Member of the Utah House of Representatives from the 5th district
- In office March 3, 2003 – December 31, 2004
- Preceded by: Brent Parker
- Succeeded by: Scott L. Wyatt

Personal details
- Born: October 25, 1949 (age 76) Lehi, Utah
- Party: Republican
- Alma mater: Utah State University

= R. Curt Webb =

American politician (born 1949)

R. Curt Webb (born October 25, 1949, in Lehi, Utah) is an American politician and a former Republican member of the Utah House of Representatives representing District 5 from 2009 to 2018. Webb was non-consecutively a member from his March 3, 2003, appointment to fill the vacancy caused by the resignation of Representative Brent Parker until 31 December 2004. He lives in Providence, UT, with his wife Michaele, and their three children: Nathan, David, and Suzanne.

==Early life and career==
Webb earned his BA in business management from Utah State University in 1986.

==Political career==
During the 2016 General Session, Representative Webb served on the Infrastructure and General Government Appropriations Subcommittee, the House Political Subdivisions Committee and the House Business and Labor Committee.

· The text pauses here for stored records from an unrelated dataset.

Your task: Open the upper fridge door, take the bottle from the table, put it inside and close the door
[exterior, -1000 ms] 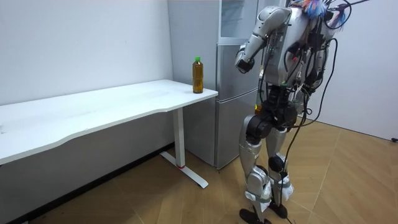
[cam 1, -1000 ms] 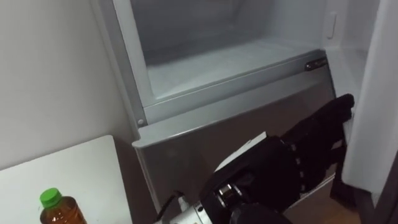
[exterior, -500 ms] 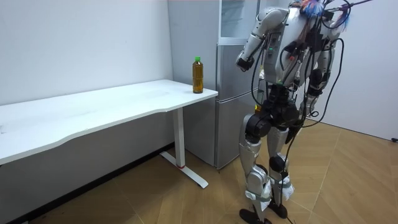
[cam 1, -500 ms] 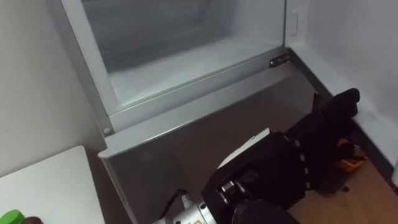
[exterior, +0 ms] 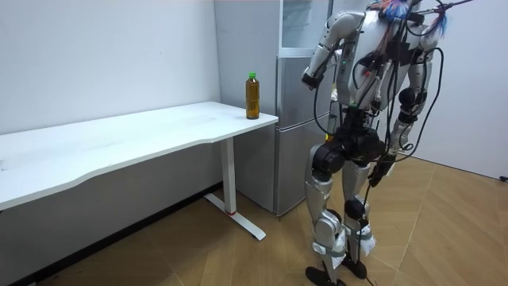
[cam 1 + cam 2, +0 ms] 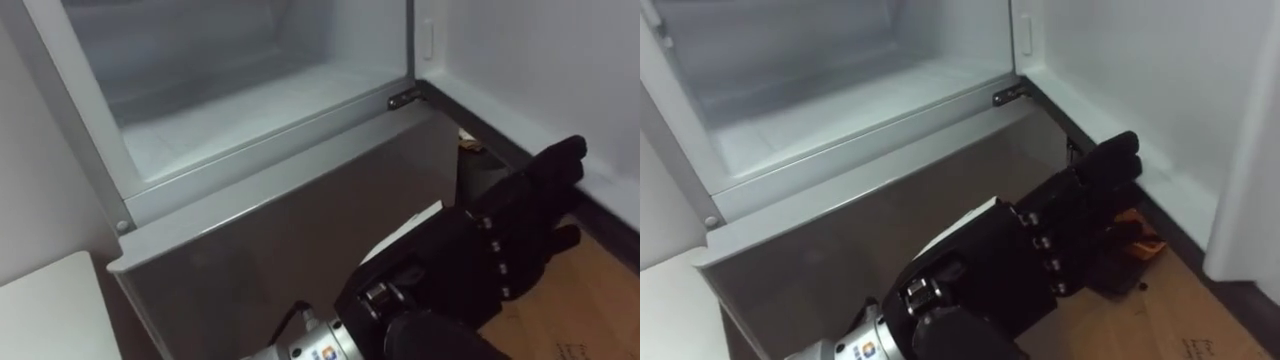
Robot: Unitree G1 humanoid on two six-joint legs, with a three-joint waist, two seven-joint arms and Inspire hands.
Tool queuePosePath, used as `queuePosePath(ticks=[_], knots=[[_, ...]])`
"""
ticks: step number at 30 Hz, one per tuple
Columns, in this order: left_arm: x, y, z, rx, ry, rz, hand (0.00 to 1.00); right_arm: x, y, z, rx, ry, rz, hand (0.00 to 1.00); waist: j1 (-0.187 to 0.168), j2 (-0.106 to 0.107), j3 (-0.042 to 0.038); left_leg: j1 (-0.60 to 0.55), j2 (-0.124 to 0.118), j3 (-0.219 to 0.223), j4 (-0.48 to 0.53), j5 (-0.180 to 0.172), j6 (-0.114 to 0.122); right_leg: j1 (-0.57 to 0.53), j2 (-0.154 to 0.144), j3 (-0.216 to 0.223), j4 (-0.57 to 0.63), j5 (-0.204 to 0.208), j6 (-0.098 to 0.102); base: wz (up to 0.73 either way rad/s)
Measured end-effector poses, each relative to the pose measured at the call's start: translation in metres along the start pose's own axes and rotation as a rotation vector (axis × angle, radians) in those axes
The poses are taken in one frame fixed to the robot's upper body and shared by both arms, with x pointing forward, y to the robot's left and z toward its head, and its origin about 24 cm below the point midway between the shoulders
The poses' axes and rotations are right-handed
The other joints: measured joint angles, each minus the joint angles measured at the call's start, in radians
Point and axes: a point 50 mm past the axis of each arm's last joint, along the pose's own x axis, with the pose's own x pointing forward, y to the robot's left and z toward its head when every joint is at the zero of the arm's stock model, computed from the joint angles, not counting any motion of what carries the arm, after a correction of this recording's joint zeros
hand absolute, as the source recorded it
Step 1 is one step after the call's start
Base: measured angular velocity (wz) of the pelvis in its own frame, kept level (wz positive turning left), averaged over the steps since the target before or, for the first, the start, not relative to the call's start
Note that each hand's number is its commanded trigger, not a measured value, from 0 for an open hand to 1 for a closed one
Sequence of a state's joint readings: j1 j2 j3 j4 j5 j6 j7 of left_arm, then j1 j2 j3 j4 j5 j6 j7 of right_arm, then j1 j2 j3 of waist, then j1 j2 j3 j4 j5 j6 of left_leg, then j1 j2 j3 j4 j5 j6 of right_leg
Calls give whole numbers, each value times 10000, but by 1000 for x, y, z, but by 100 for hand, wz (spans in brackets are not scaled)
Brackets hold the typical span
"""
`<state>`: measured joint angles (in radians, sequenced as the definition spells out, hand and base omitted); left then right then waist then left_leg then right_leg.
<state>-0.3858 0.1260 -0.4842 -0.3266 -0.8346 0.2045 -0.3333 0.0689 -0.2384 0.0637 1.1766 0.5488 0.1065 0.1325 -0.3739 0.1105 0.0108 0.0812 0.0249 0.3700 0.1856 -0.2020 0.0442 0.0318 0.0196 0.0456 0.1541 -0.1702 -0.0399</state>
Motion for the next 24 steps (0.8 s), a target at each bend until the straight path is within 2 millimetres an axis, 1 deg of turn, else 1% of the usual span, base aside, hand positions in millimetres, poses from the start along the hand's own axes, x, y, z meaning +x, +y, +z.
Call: queuePosePath(ticks=[1, 2, 5, 9, 12, 15, 18, 19, 22, 24], knots=[[2, 0, 0, -116, 12, -2, 0, 0, 0, 0, 1, 14, -33, 0, -16, 4, -2, 6, 11, 128, 2, 1, -1, -27, 5, 59, -1, 3, -4, -17], [4, 1, 0, -156, 28, 4, 0, 0, -1, -1, 19, 42, -68, 0, -76, 5, -3, 5, 12, 137, 2, 1, -3, -33, 6, 65, -3, 6, -8, -15], [9, 3, 1, -160, 92, -87, 0, -1, -4, -5, 103, 162, -285, 0, -109, 11, -7, 6, 6, 160, 3, 1, -3, -39, 0, 86, -11, 7, -8, -7], [10, 5, 0, -184, 180, -49, 0, -1, -5, -6, 129, 254, -335, 0, -155, 23, -14, 17, 14, 161, 3, 2, -3, -44, 3, 82, -11, 11, -16, -6], [8, 9, -4, -234, 381, 121, 0, -1, -4, -5, 70, 216, -305, 0, -113, 24, -14, 1, 22, 125, 6, 2, -6, -31, 6, 45, 6, 24, -35, 2], [8, 10, -6, -184, 488, 202, 0, -1, -3, -3, 11, 183, -277, 0, -36, 34, -17, -10, 23, 108, 5, -3, -15, 31, -16, -167, -25, 28, -37, 16], [7, 11, -6, -97, 561, 262, 0, 0, 0, 1, -70, 76, -180, 0, 179, 56, -12, -27, 34, 86, 4, -6, -20, 51, -23, -306, -16, 30, -41, 11], [7, 12, -6, -124, 563, 278, 0, 0, 0, 1, -116, 64, -162, 0, 260, 59, -11, -54, 35, 47, 13, -7, -22, 58, -37, -401, -12, 30, -41, 25], [7, 12, -5, -152, 485, 325, 0, 1, 3, 3, -240, 6, -50, 0, 311, 51, -7, -210, 35, -2, 33, 0, -34, 30, -85, -846, -25, 26, -36, 38], [6, 12, -4, -131, 494, 354, 0, 1, 3, 3, -320, 19, -58, 0, 520, 49, -6, -252, 25, -85, 33, 6, -43, 30, -108, -1024, -34, 22, -31, 33]])
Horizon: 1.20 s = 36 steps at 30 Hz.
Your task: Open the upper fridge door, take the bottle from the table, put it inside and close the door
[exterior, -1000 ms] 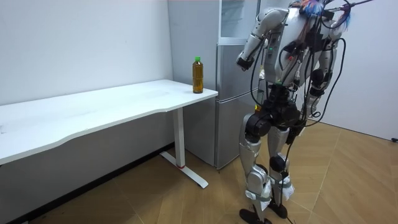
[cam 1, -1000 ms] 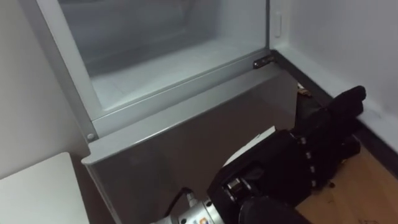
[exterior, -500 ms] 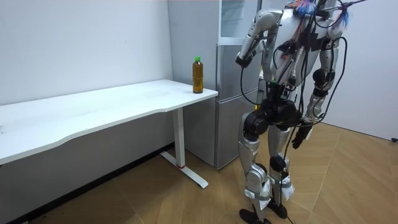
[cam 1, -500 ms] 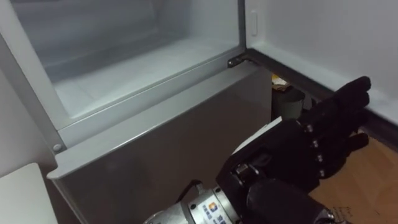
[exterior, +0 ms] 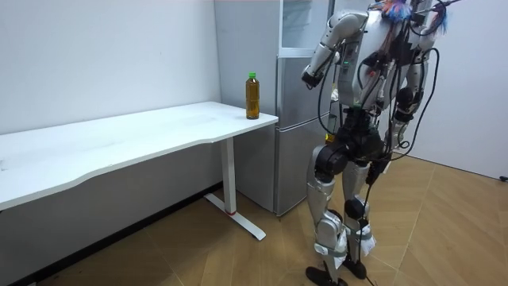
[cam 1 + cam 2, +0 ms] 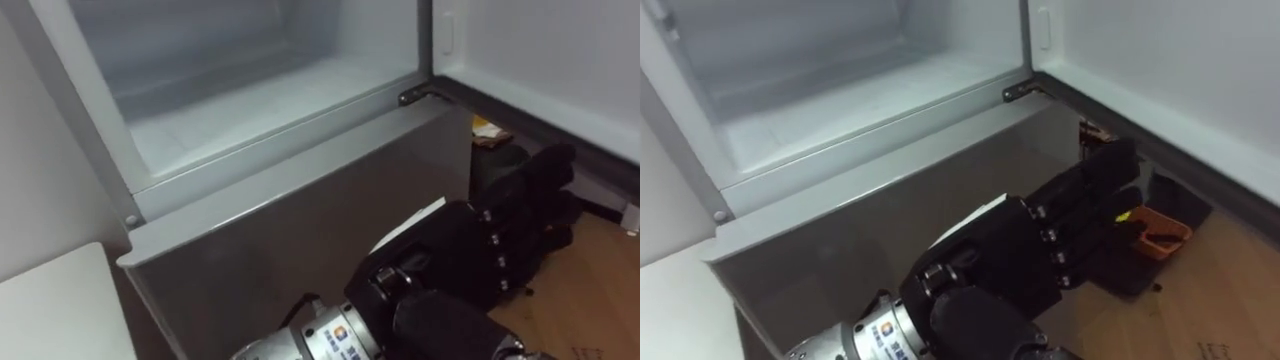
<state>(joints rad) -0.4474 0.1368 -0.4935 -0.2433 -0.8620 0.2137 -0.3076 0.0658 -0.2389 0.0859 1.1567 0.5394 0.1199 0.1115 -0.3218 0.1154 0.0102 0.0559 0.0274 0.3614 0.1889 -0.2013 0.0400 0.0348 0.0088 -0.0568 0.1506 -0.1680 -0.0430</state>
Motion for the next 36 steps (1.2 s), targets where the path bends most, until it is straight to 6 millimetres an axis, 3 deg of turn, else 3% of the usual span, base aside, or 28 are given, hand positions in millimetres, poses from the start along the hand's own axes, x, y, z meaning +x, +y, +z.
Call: queuePosePath(ticks=[2, 6, 10, 14, 20, 24, 27, 36], knots=[[-2, 0, -1, 28, 49, 34, 0, 0, 0, 1, -147, 28, -34, 0, 267, -3, 2, -76, -48, -403, -5, 19, -25, -10, -44, -185, 9, -21, 23, 29], [-8, 2, -5, 214, 240, 169, 0, 1, 1, 2, -517, 41, -4, 0, 761, -73, -1, -93, -80, -703, -31, 25, -31, 40, -82, -473, 37, -26, 37, 21], [-24, 6, -19, 183, 674, 676, 0, 2, 7, -2, -851, 206, 229, 0, 953, -380, -28, -126, -159, -1214, -10, 73, -52, 227, -168, -1020, 16, -87, 49, 37], [-36, 8, -31, 480, 1179, 1229, 0, 2, 8, -3, -856, 228, 250, 0, 1203, -525, -2, -322, -230, -1502, 136, 104, -12, 274, -261, -1457, 14, -117, 81, 33], [-39, 10, -33, 1232, 1458, 1329, 0, 2, 10, -5, -1229, 108, 223, 0, 1885, -646, -30, -447, -249, -1617, 152, 130, 2, 242, -280, -1639, 9, -119, 84, 10], [-52, 12, -41, 1298, 1729, 1744, 0, 3, 15, -5, -1501, 103, 366, 0, 1995, -674, -47, -447, -277, -1757, 155, 137, -10, 334, -279, -1699, 8, -140, 80, 10], [-67, 12, -53, 1248, 2205, 2273, 0, 4, 22, -6, -1817, 87, 563, 0, 2215, -754, -73, -439, -273, -1781, 151, 148, -28, 346, -272, -1716, 5, -161, 59, 1], [-143, 31, -97, 1101, 4436, 5298, 0, 6, 43, 2, -2280, -281, 1187, 0, 2483, -914, -13, -438, -288, -1751, 155, 150, -31, 353, -314, -1898, 23, -246, 66, 4]])
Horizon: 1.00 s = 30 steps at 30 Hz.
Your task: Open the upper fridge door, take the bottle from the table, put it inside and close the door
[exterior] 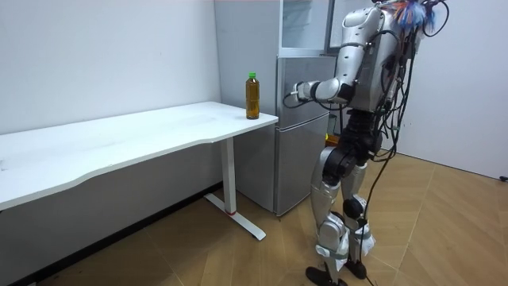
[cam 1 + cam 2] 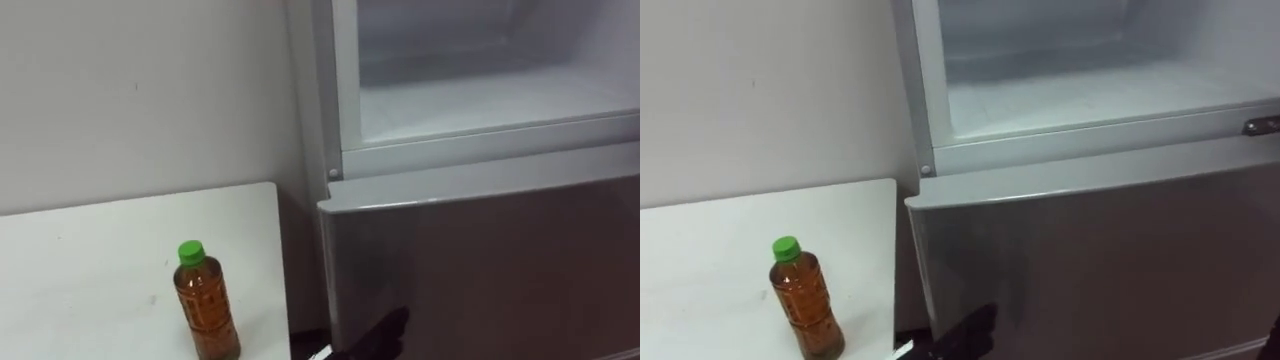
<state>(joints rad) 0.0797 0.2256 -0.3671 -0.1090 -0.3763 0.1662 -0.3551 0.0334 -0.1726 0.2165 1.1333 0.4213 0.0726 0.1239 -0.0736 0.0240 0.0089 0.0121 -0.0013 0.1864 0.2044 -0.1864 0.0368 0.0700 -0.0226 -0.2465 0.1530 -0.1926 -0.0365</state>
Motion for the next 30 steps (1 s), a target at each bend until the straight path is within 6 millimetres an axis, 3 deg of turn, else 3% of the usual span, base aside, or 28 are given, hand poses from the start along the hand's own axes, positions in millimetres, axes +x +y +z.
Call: queuePosePath(ticks=[4, 8, 18, 20, 26, 30], knots=[[-23, 17, -46, -150, 1771, 1617, 0, -1, 4, 7, 34, -611, 169, 0, 35, -130, -12, 0, -16, -23, 12, 0, 0, 37, -14, -27, -1, -11, 16, 1], [-46, 26, -94, -16, 3645, 2895, 0, -3, 6, 2, -132, -860, 282, 0, 247, -215, -33, -2, -26, 2, 13, -1, 2, 42, -36, -43, 12, -39, 26, 1], [-106, 33, -171, 386, 7124, 4499, 0, -4, 10, 6, -361, -1396, 782, 0, 286, -287, -18, 126, -59, -27, -31, -3, 4, 178, -66, -171, -13, -68, 52, 2], [-129, 34, -189, -262, 7898, 5614, 0, -5, 8, 1, -197, -1279, 788, 0, 317, -327, -31, 277, -77, -27, -126, -5, 5, 290, -73, -138, -24, -98, 73, 0], [-163, 34, -205, -1405, 8459, 8135, 0, -7, 3, -22, 75, -653, 600, 0, 713, -343, -61, 430, -105, 3, -363, -8, 9, 290, -63, -5, -23, -107, 90, -5], [-173, 33, -209, -1775, 8637, 9012, 0, -9, 4, -22, 112, -801, 813, 0, 842, -327, -104, 434, -109, 2, -371, -10, 11, 280, -49, 29, -26, -105, 91, -5]])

Webb resigned from the Utah House in October 2018 to begin a LDS mission assignment in Hawaii.

==2016 sponsored legislation==

| Bill Number | Bill Title | Status |
|---|---|---|
| HB0017S03 | Assessment Area Foreclosure Amendments | Governor signed - 3/22/16 |
| HB0032 | Subdivision Base Parcel Tax Amendments | House/ to Governor - 3/17/2016 |
| HB0163S02 | Title Insurance Amendments | House/ to Governor - 3/17/2016 |

Webb passed all of his three bills introduced during the 2016 General Session, giving him a 100% passage rate. He also floor sponsored SB0164S02 Local Government Modifications, SB0180 Optional Tax Increase Amendments, and SB0220S02 Non-judicial Foreclosure Amendments.

==Elections==
- 2014: Webb was unopposed in the Republican Primary and won the 2014 General election with 6,776 votes (79.68%) against Democratic nominee Jeffrey Turley.
- 2012: Webb was unopposed for the June 26, 2012, Republican Primary and won the November 6, 2012, General election with 11,946 votes (84.3%) against Democratic nominee Al Snyder.
- 2010: Webb was challenged in the June 22, 2010, Republican Primary but won with 2,252 votes (68.4%) and won the November 2, 2010, General election with 7,704 votes (83.7%) against Democratic nominee Paige Pagnucco.
- 2008: When Representative Wyatt left the Legislature and left the seat open, Webb was unopposed for the June 24, 2008, Republican Primary and won the November 4, 2008, General election with 10,245 votes (71.4%) against Democratic nominee Suzanne Marychild, who had been the Democratic nominee for the seat in 2006.
- 2004: Webb was challenged in the June 22, 2004, Republican Primary and lost by 60 votes to Scott L. Wyatt who was elected in the November 2, 2004, General election against Democratic challenger Victor Jensen.
- 2002: Webb challenged incumbent Republican Representative Brent Parker in the June 25, 2002, Republican Primary but lost by 90 votes to Representative Parker, who was re-elected in the November 5, 2002, General election against Democratic challenger Dennis Austin.